> _Task directions_
Could you repeat the whole listing below exactly, omitting any picture it holds?

== == ==

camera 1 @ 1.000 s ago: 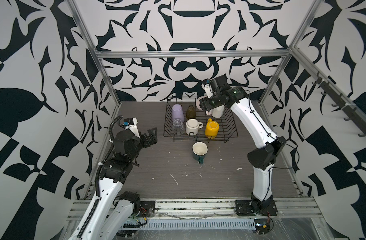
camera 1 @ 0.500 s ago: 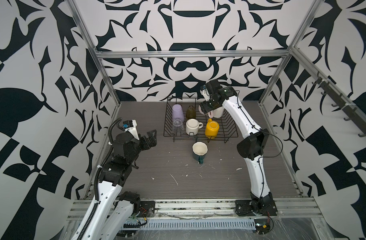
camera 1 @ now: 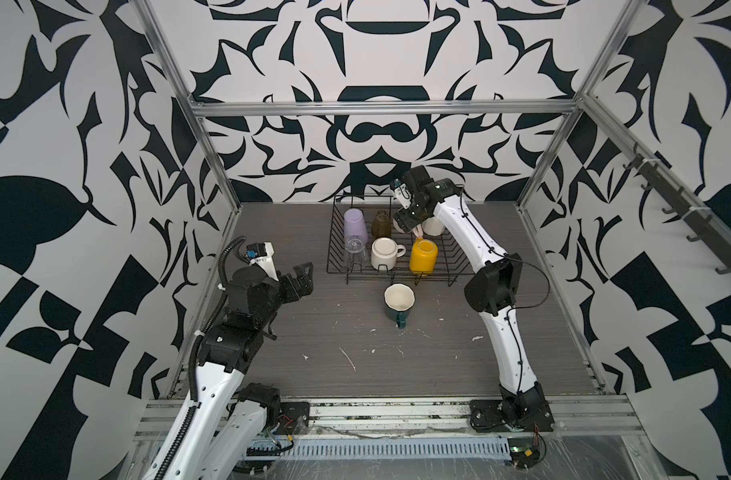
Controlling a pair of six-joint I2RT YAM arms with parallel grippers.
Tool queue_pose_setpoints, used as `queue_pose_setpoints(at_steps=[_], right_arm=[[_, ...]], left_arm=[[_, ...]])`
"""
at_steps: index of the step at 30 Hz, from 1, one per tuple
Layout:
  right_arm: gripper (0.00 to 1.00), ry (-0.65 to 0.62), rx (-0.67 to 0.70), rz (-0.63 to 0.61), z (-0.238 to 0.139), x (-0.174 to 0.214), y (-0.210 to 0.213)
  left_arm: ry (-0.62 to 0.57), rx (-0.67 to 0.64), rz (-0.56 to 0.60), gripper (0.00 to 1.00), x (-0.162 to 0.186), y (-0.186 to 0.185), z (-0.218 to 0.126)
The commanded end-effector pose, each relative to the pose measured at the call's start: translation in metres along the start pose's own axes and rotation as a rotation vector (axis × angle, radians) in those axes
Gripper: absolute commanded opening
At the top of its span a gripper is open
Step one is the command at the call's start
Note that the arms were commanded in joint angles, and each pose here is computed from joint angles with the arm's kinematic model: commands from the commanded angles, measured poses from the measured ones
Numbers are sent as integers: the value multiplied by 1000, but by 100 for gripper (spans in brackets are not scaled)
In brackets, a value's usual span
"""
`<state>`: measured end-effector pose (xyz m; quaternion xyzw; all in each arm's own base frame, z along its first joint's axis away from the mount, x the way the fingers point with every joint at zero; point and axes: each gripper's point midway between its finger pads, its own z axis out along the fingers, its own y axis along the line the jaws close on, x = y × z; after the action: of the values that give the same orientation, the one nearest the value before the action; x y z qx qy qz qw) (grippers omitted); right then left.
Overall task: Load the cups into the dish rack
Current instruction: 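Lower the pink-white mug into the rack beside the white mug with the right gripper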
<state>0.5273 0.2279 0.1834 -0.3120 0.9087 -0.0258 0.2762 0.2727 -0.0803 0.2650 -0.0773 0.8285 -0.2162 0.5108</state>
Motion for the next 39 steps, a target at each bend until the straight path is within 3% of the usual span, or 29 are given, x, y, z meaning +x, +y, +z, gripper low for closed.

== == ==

> _Answer to this exercise_
camera 1 @ 1.000 s ago: 
camera 1 @ 0.500 s ago: 
camera 1 @ now: 
Controlling a pair of six-joint I2RT YAM arms with parallel grippers.
Tool queue_pose_setpoints, used as `queue_pose_setpoints(at_steps=[_], right_arm=[[_, ...]], left_arm=[[_, ...]])`
"""
at_steps: index of the step at 30 Hz, from 1, one per tuple
Layout:
  right_arm: gripper (0.00 to 1.00), ry (-0.65 to 0.62), rx (-0.67 to 0.70), rz (-0.63 to 0.61), z (-0.238 to 0.139), x (-0.174 to 0.214), y (-0.210 to 0.213)
  left_arm: ry (-0.62 to 0.57), rx (-0.67 to 0.64), rz (-0.56 to 0.60), gripper (0.00 to 1.00), x (-0.162 to 0.186), y (-0.186 to 0.185), z (-0.218 to 0.126)
The commanded end-effector pose, each relative to the pose measured at the call's start: translation in metres along the start pose's own axes and rotation as a rotation vector (axis × angle, radians) in those axes
Gripper: absolute commanded opening
At the top of its span a gripper is open
Step one is the command at the call's start
Note that the arms were commanded in joint angles, and each pose here is computed from joint angles with the arm's kinematic model: commands from the commanded angles, measured poses from the measured ones
Numbers are sent as integers: the value multiplied by 1000, but by 100 for gripper (spans in brackets are not scaled)
In brackets, a value's usual span
"""
`<state>`: measured end-effector pose (xyz m; quaternion xyzw; all in each arm's own base frame, z along its first joint's axis away from the mount, x the way the fingers point with every joint at zero; point and axes: each gripper's point midway between its finger pads, its own z axis out along the fingers, its own y axis along the line the jaws close on, x = y × z; after the action: of the values that give the same orientation, the one nearest the value before the action; x y z qx qy qz qw) (grippers omitted); right then left.
Overall task: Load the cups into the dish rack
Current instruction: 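Lower the pink-white mug into the rack beside the white mug with the right gripper
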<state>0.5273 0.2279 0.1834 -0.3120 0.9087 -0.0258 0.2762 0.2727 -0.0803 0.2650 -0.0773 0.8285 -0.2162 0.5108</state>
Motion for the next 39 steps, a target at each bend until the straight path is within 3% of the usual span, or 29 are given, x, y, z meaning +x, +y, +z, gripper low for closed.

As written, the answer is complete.